SOURCE MATERIAL:

Segment Open

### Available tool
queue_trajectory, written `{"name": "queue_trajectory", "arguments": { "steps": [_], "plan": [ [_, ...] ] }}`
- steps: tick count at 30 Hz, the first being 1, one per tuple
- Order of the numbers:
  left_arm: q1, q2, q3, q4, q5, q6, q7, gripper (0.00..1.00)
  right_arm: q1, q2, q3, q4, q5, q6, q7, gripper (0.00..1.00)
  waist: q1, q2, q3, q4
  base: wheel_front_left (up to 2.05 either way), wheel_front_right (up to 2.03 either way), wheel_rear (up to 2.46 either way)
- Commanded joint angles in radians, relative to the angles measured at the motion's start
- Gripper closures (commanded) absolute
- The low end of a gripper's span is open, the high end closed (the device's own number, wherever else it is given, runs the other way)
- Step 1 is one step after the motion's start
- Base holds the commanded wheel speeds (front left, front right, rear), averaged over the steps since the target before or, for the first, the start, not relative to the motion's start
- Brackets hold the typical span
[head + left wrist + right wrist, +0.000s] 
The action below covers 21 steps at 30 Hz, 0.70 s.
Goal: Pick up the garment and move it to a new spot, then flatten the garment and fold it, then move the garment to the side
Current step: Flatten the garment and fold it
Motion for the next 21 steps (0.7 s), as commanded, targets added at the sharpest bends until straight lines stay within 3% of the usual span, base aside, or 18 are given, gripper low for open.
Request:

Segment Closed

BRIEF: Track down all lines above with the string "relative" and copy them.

RESULT FOR THIS TASK:
- Commanded joint angles in radians, relative to the angles measured at the motion's start
- Base holds the commanded wheel speeds (front left, front right, rear), averaged over the steps since the target before or, for the first, the start, not relative to the motion's start

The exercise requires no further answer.